AFAIK no one ever asked Clapper (or any other NSA representative) to give a precise operational definition of the term "metadata". I don't want to hear what someone else thinks "metadata" is, I want to know how NSA operationally defines "metadata" internally and precisely when and where the usage(s) are made.
Voice:
I am on the telephone with you. My actual voice is the data. Is the digitization of my voice not metadata? After all, natural voice =/= digitized voice. So it seems that digitized voice could be, to the NSA, metadata and therefore subject to capture.
I know the NSA has software/hardware to translate digitized voice to text. Suppose all phone conversations are converted to text. Then is that text therefore not data but metadata? Once again, it seems that the text of all phone conversations could be, to the NSA, metadata and therefore subject to capture.
Fax:
I send a fax to you. What's on the sheet of paper is data. But is the digitized and compressed sequence of bits sent to you not metadata? It certainly is not the same as the original data. So it seems that the digitized fax could be, to the NSA, metadata and therefore subject to capture.

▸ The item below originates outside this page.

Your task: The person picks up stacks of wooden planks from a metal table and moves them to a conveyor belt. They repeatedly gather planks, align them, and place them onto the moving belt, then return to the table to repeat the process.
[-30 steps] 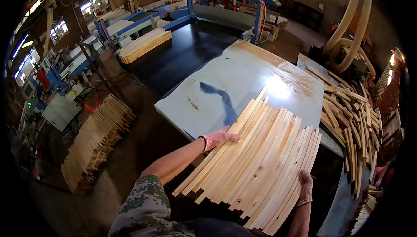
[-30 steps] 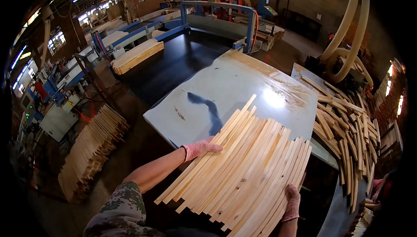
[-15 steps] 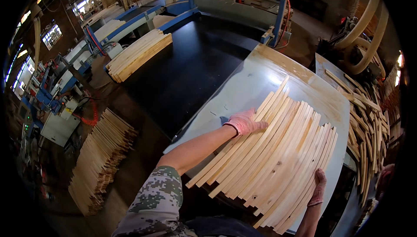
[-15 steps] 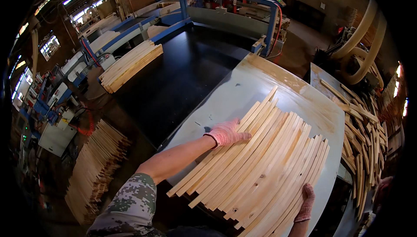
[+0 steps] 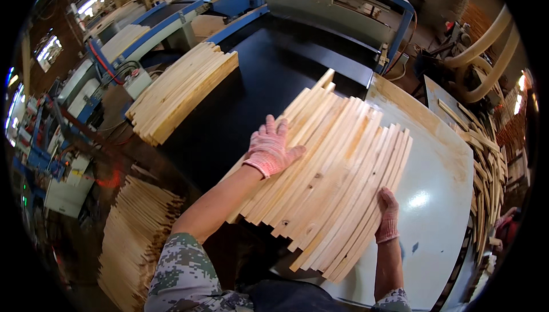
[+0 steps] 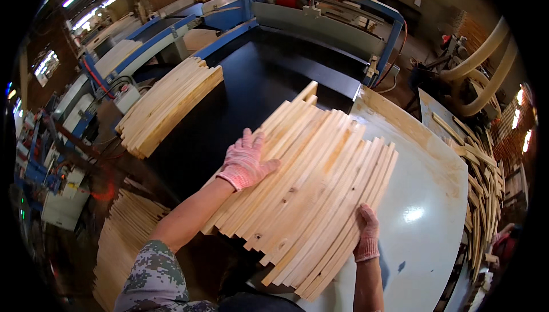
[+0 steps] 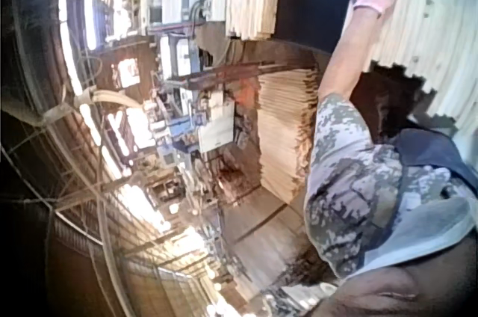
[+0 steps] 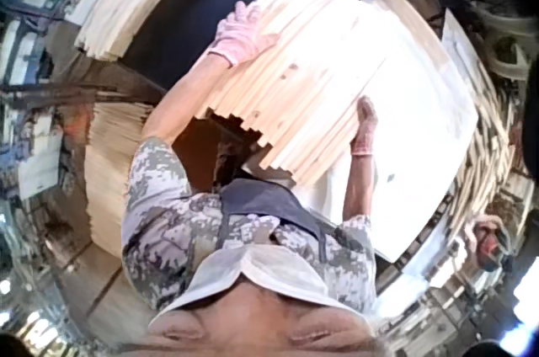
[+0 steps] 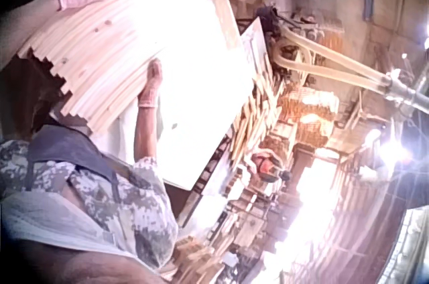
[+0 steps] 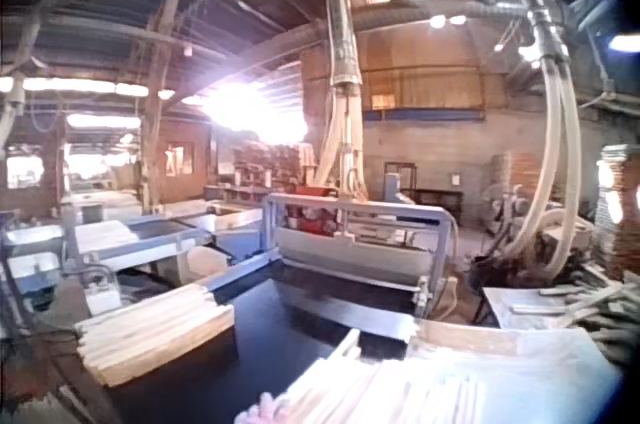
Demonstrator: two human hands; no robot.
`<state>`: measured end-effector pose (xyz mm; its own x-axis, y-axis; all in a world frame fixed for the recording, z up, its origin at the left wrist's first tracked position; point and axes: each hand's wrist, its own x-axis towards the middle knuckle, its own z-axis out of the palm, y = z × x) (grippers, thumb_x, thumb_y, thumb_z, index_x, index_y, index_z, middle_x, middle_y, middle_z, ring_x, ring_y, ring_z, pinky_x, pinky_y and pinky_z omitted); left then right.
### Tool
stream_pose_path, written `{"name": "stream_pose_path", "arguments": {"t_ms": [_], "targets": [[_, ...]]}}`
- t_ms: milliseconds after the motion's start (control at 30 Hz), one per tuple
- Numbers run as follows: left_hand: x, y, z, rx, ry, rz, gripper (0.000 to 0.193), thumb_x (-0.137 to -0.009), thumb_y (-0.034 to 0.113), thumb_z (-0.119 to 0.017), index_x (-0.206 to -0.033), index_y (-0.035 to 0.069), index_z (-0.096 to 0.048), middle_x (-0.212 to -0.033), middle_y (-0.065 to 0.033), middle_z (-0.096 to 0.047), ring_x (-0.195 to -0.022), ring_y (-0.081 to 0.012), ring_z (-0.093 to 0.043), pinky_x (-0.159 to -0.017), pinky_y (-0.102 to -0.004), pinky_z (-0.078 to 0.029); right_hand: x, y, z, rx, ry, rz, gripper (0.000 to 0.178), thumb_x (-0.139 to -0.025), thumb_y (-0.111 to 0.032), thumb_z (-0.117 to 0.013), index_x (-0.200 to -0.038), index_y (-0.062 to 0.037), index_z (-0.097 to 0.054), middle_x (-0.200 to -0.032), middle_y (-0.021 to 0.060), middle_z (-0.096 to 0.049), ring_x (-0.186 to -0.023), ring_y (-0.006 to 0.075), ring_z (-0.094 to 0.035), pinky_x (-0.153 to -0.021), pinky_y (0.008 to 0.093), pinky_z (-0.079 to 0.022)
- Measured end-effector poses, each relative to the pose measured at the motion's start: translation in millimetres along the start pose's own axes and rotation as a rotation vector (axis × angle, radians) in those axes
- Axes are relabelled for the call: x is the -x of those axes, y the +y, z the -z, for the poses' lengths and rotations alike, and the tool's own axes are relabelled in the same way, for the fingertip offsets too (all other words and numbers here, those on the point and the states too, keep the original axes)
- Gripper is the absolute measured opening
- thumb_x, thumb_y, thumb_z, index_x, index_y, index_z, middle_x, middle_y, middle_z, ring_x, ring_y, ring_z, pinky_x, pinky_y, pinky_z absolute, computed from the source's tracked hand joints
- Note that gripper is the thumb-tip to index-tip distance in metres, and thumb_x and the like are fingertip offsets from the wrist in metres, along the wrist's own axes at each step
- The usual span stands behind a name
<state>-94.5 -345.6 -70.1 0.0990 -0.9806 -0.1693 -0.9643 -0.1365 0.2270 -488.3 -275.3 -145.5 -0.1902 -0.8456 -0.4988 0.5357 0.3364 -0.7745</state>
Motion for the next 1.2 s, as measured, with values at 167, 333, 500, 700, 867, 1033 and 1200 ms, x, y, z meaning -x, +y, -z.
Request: {"name": "stream_pose_path", "arguments": {"t_ms": [167,333,500,700,867,1033,1200], "targets": [[-52,-137,24,-0.148,0.141,-0.043,0.112,-0.097,0.080,-0.046,-0.172,0.001,-0.021,-0.177,-0.0327,-0.015,-0.165,-0.0487,-0.012,-0.134,-0.0562,-0.003,-2,63,-149,0.022,-0.017,0.010,0.028,-0.091,-0.022,-0.076,-0.116,-0.0113,-0.071,-0.104,0.0012,-0.072,-0.098,0.0199,-0.070,-0.093,0.0382,-0.059],[-93,-240,56,-0.204,0.122,0.022,0.109,-0.099,0.081,-0.041,-0.172,0.002,-0.022,-0.178,-0.0297,-0.015,-0.167,-0.0448,-0.007,-0.134,-0.0572,0.003,-10,111,-262,0.047,-0.069,0.009,0.035,-0.095,-0.016,-0.072,-0.128,-0.0090,-0.064,-0.108,0.0029,-0.070,-0.098,0.0181,-0.067,-0.092,0.0340,-0.056],[-114,-295,74,-0.212,0.170,0.065,0.107,-0.099,0.081,-0.043,-0.171,0.003,-0.027,-0.177,-0.0287,-0.022,-0.165,-0.0444,-0.016,-0.133,-0.0585,-0.005,-34,136,-329,0.018,-0.140,0.028,0.040,-0.097,-0.020,-0.074,-0.133,-0.0075,-0.061,-0.111,0.0055,-0.071,-0.103,0.0189,-0.068,-0.095,0.0364,-0.057],[-120,-299,59,-0.225,0.276,0.039,0.103,-0.098,0.076,-0.053,-0.169,0.005,-0.031,-0.175,-0.0285,-0.026,-0.163,-0.0454,-0.022,-0.133,-0.0574,-0.012,-22,83,-331,1.255,0.024,0.120,0.078,-0.103,-0.065,-0.051,-0.139,0.0036,-0.058,-0.122,0.0225,-0.073,-0.124,0.0395,-0.068,-0.110,0.0481,-0.050],[-139,-318,56,-0.328,0.127,-0.029,0.086,-0.103,0.066,-0.053,-0.163,0.006,-0.045,-0.167,-0.0264,-0.043,-0.158,-0.0408,-0.034,-0.131,-0.0527,-0.023,-3,105,-296,1.226,-0.169,0.119,0.083,-0.101,-0.061,-0.060,-0.151,0.0050,-0.050,-0.144,0.0394,-0.059,-0.131,0.0453,-0.064,-0.110,0.0503,-0.053],[-118,-236,22,0.416,0.383,-0.430,0.061,-0.113,0.039,-0.057,-0.160,0.001,-0.049,-0.161,-0.0236,-0.052,-0.146,-0.0385,-0.051,-0.123,-0.0433,-0.042,46,179,-191,0.845,-0.696,0.290,0.062,-0.112,-0.052,-0.051,-0.154,-0.0058,-0.053,-0.143,0.0240,-0.064,-0.131,0.0339,-0.062,-0.110,0.0419,-0.050],[-7,-54,-45,1.096,-0.178,-0.654,0.053,-0.115,0.034,-0.054,-0.153,-0.003,-0.058,-0.155,-0.0168,-0.060,-0.141,-0.0299,-0.057,-0.125,-0.0422,-0.041,161,197,-70,0.515,-0.901,0.020,0.073,-0.106,-0.044,-0.068,-0.163,-0.0037,-0.048,-0.120,0.0053,-0.069,-0.103,0.0140,-0.060,-0.086,0.0331,-0.054]]}}
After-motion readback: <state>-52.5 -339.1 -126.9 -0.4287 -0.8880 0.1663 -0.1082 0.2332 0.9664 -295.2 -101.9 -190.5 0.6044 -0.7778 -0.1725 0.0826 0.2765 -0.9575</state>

Still, were that not so, the NSA has OCR that can read handwritten or typed text from a fax and convert it to text. Is the converted text not metadata? It is certainly different from the original data. So it seems that the converted text from the fax could be, to the NSA, metadata and therefore subject to capture.
E-mail:
I e-mail you. The text I see before me is data. Once I press the send key, it is compressed through various software/hardware for rapid transmission as it passes over the TCP/IP/phone network. Is not that compressed text also metadata? Therefore it seems that e-mail content could be, to the NSA, metadata and therefore subject to capture.

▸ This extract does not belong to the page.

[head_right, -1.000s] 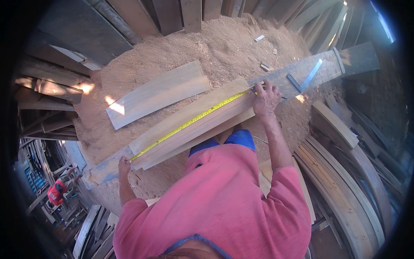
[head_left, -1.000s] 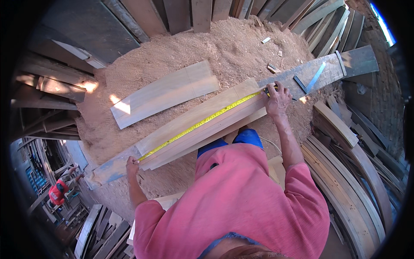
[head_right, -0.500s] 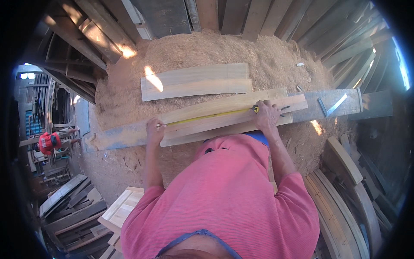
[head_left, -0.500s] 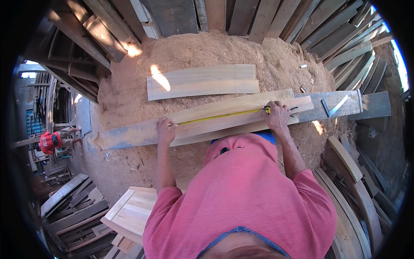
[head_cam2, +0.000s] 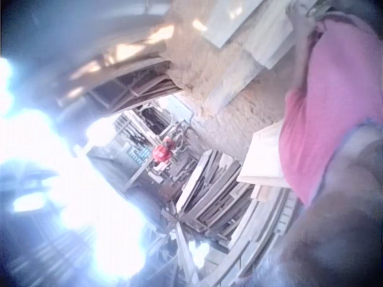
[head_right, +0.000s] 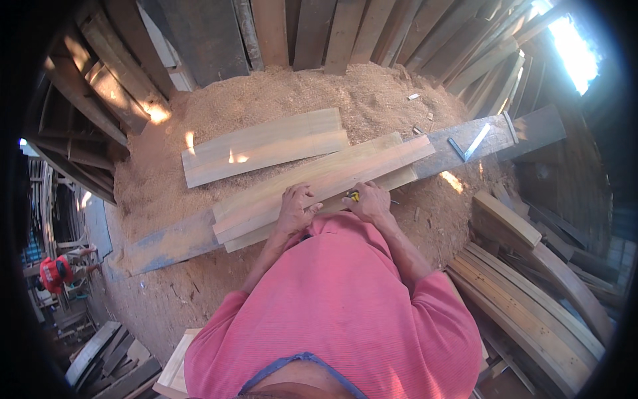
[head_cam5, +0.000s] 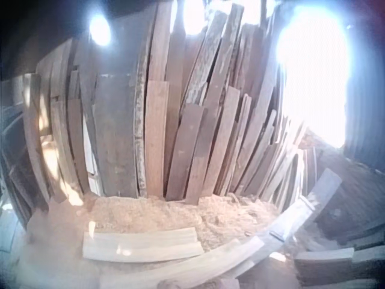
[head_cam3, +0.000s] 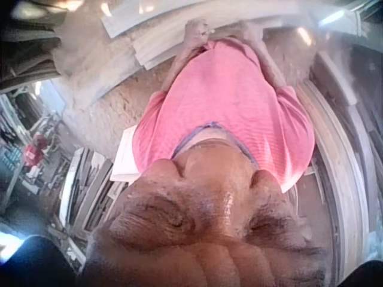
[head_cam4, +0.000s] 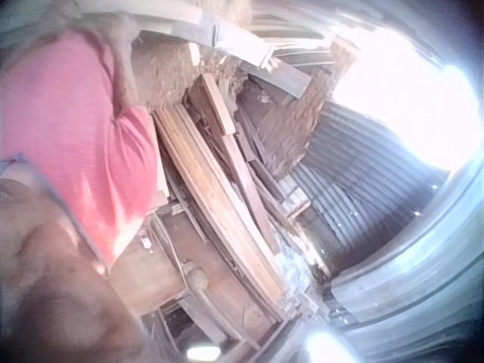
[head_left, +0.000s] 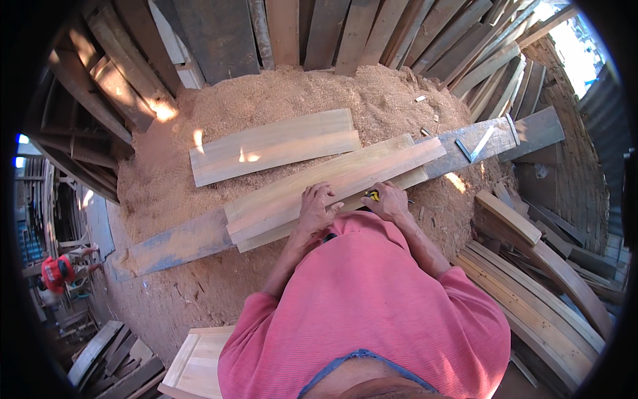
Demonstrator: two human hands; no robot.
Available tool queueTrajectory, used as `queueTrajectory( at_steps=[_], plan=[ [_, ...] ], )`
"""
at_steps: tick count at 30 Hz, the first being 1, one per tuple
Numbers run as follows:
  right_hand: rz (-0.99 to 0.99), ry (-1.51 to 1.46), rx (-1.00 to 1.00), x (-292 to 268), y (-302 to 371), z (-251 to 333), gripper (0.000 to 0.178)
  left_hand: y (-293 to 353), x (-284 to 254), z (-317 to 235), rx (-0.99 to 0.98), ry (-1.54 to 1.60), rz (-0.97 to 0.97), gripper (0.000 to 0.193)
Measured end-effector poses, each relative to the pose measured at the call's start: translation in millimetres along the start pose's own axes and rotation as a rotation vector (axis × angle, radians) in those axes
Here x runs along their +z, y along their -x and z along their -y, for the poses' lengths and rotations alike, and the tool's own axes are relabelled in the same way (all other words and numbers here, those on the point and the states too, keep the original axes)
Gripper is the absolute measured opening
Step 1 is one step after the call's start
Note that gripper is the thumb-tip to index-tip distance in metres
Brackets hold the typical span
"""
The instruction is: The person measures a wooden plank with a tape measure and marks it using a metal square and a pencil. They repeat the process on another plank, aligning the square and drawing lines for cutting.
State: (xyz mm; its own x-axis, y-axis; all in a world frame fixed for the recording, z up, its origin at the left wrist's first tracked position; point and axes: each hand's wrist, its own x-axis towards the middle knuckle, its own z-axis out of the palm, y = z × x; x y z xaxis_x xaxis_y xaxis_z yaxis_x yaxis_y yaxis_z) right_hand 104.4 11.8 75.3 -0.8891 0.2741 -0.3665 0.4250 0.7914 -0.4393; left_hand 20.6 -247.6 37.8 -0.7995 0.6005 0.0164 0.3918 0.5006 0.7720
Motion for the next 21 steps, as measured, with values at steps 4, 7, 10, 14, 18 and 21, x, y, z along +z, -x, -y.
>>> queueTrajectory(
  at_steps=[4,7,10,14,18,21],
  plan=[
    [-0.059,-0.04,0.247,-29.0,0.0,-50.7,0.059,-13.5,-8.1,8.3,-0.103,-0.172,0.057,0.082],
    [-0.219,-0.093,0.396,-48.9,-4.4,-99.0,0.065,-20.5,-14.1,11.0,-0.185,-0.289,0.151,0.108],
    [-0.289,-0.176,0.522,-66.6,-12.6,-152.7,0.071,-24.6,-7.0,9.4,-0.202,-0.395,0.233,0.12],
    [-0.394,-0.178,0.582,-70.8,-27.6,-211.0,0.078,-24.5,22.0,6.7,-0.193,-0.514,0.232,0.119],
    [-0.336,-0.147,0.653,-77.8,-51.6,-261.4,0.083,-30.1,45.8,7.4,-0.253,-0.619,0.151,0.117],
    [-0.264,-0.135,0.702,-78.1,-78.2,-295.2,0.087,-30.6,49.9,7.1,-0.286,-0.663,0.122,0.112]
  ],
)
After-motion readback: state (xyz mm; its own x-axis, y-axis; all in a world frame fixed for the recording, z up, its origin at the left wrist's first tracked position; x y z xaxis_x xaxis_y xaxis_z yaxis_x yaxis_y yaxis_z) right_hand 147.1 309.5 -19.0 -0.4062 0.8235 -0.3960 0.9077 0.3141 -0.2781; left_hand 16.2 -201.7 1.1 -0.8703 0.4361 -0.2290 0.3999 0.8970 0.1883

IOW once data is processed through any transformation whatsoever then it could be defined as "metadata". Again I don't know NSA's exact definition (used internally) of what metadata is. There may be many different definitions. But since NSA's representatives raised the use of the term w/o defining it (and then used the metaphor of a library to draw questioners off track) I believe that they should be questioned again about precisely what "metadata" means when and where. Furthermore the question of what precisely the NSA captures should be driven to ground thoroughly.
Personal belief:
NSA considers the product of any transformation of data to be metadata. The NSA captures all voice, fax, e-mail, chat, sms, etc. and maintains it in digitized form. Regardless of origin, all communications end up in text format (with pointers back to the original digitized form) which is then subjected to semantic/content analysis (scanning for naughty words), and optionally (under control of an analyst) to social network analysis and AI software that analyzes events, objects, actors, their intentions, and possible variations in interpretation of the text.
Your request to have them explicitly define what they are designating as metadata is wise. They may have a completely distorted concept of metadata that represents a drastic departure from any sane definition.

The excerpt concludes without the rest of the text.